◆ **WHAT YOU NEED TO DO**
Repeat only the stretch of lines below that runs from the line with "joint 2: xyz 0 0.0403" through the line with "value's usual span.", unaltered.

╔══

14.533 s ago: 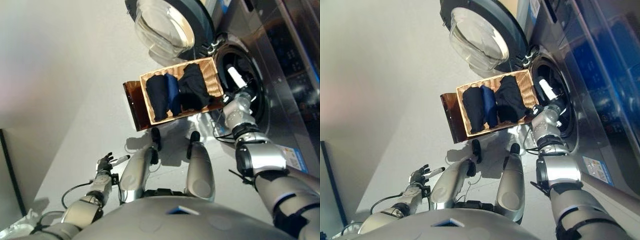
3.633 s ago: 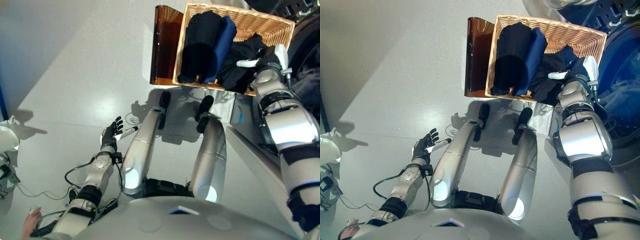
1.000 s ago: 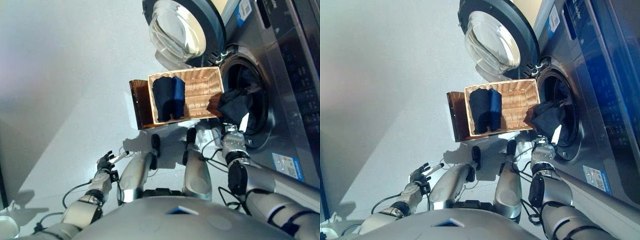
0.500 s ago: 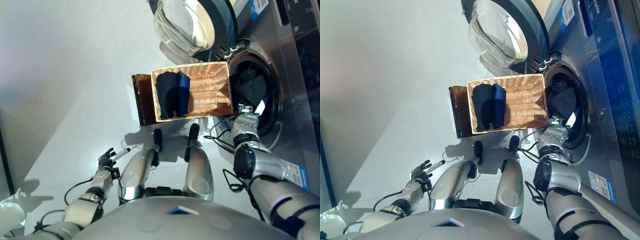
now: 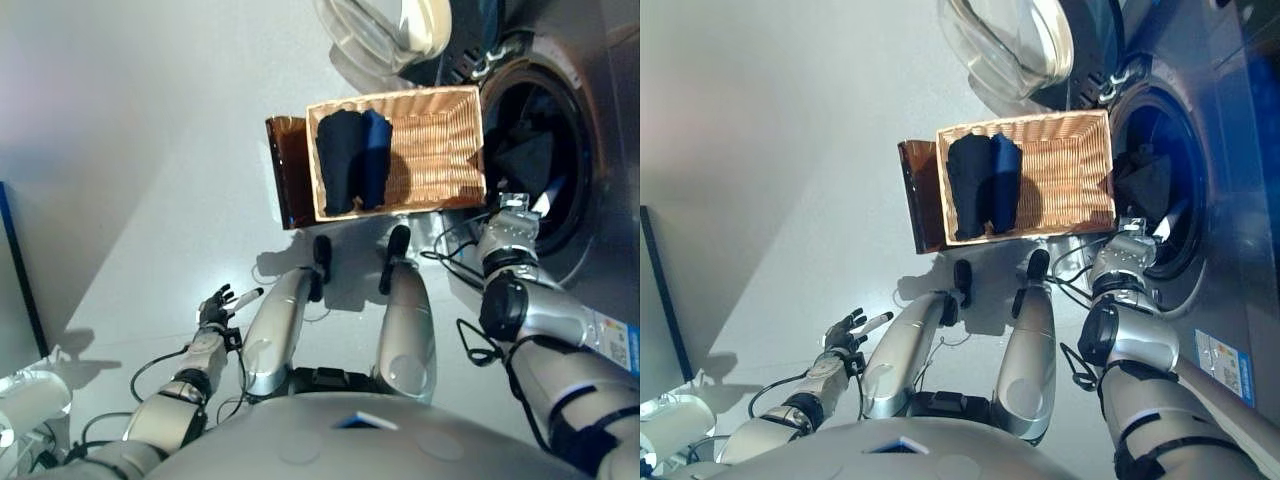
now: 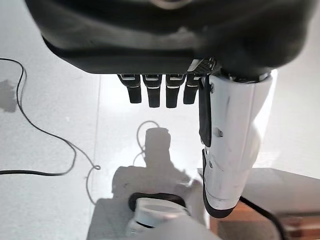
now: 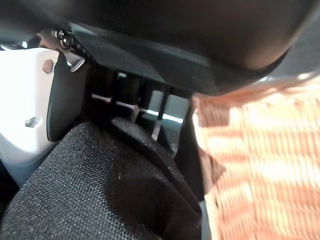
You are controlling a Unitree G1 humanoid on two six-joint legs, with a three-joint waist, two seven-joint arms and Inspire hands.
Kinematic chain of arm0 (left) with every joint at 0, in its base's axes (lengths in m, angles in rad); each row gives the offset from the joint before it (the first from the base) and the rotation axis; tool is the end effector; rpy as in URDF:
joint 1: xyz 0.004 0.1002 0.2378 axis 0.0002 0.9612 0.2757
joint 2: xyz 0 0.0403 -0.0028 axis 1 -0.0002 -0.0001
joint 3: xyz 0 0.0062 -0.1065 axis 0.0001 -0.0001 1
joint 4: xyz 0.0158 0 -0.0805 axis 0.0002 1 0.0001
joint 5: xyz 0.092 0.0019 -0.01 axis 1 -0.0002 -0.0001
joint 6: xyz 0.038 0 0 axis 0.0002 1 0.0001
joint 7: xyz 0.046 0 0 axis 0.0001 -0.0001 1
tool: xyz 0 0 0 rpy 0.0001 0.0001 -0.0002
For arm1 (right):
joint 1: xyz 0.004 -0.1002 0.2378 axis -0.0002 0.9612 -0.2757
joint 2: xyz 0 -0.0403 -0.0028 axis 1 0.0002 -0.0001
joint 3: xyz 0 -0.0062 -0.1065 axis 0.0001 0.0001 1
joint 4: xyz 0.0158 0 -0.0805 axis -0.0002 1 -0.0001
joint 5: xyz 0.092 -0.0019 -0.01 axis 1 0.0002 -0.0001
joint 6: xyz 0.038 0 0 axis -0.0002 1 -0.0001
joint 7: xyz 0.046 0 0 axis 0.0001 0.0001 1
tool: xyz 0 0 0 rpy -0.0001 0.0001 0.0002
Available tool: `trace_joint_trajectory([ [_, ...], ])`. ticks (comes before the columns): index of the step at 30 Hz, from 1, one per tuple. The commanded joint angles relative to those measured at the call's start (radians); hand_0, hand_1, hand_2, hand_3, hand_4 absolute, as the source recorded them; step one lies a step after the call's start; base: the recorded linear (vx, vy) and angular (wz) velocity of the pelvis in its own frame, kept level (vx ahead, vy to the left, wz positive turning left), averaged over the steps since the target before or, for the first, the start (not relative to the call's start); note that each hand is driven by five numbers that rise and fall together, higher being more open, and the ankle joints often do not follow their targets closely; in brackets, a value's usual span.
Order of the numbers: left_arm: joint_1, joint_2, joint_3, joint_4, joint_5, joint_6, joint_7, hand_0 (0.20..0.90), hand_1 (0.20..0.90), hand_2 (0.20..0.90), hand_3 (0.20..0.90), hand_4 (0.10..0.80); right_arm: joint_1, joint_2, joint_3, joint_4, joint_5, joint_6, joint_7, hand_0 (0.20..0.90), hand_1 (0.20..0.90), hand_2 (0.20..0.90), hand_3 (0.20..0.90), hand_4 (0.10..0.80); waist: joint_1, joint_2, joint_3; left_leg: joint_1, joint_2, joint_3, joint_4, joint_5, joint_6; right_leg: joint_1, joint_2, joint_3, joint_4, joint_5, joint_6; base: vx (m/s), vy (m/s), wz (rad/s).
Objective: Pick up the clothes and place them into the washing machine
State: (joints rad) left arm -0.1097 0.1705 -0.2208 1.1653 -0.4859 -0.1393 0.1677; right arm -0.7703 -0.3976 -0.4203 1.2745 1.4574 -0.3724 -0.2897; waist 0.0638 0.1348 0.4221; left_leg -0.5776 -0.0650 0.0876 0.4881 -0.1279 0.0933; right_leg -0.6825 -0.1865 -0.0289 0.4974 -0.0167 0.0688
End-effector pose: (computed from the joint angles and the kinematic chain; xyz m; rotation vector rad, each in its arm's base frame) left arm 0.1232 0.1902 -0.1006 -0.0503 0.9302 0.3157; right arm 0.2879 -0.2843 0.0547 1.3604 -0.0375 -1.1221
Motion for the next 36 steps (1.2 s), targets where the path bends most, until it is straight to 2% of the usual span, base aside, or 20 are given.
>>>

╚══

◆ **ANSWER TO THE EXERCISE**
joint 2: xyz 0 0.0403 -0.0028 axis 1 -0.0002 -0.0001
joint 3: xyz 0 0.0062 -0.1065 axis 0.0001 -0.0001 1
joint 4: xyz 0.0158 0 -0.0805 axis 0.0002 1 0.0001
joint 5: xyz 0.092 0.0019 -0.01 axis 1 -0.0002 -0.0001
joint 6: xyz 0.038 0 0 axis 0.0002 1 0.0001
joint 7: xyz 0.046 0 0 axis 0.0001 -0.0001 1
tool: xyz 0 0 0 rpy 0.0001 0.0001 -0.0002
For arm1 (right):
joint 1: xyz 0.004 -0.1002 0.2378 axis -0.0002 0.9612 -0.2757
joint 2: xyz 0 -0.0403 -0.0028 axis 1 0.0002 -0.0001
joint 3: xyz 0 -0.0062 -0.1065 axis 0.0001 0.0001 1
joint 4: xyz 0.0158 0 -0.0805 axis -0.0002 1 -0.0001
joint 5: xyz 0.092 -0.0019 -0.01 axis 1 0.0002 -0.0001
joint 6: xyz 0.038 0 0 axis -0.0002 1 -0.0001
joint 7: xyz 0.046 0 0 axis 0.0001 0.0001 1
tool: xyz 0 0 0 rpy -0.0001 0.0001 0.0002
Available tool: `trace_joint_trajectory([ [_, ...], ])`. ticks (comes before the columns): index of the step at 30 Hz, from 1, one per tuple. The commanded joint angles relative to those measured at the call's start (radians); hand_0, hand_1, hand_2, hand_3, hand_4 absolute, as the source recorded them; step one lies a step after the call's start; base: the recorded linear (vx, vy) and angular (wz) velocity of the pelvis in its own frame, kept level (vx ahead, vy to the left, wz positive turning left), averaged over the steps since the target before or, for the first, the start (not relative to the call's start); note that each hand is driven by five numbers that rise and fall together, higher being more open, and the ankle joints often do not follow their targets closely; in brackets, a value's usual span.

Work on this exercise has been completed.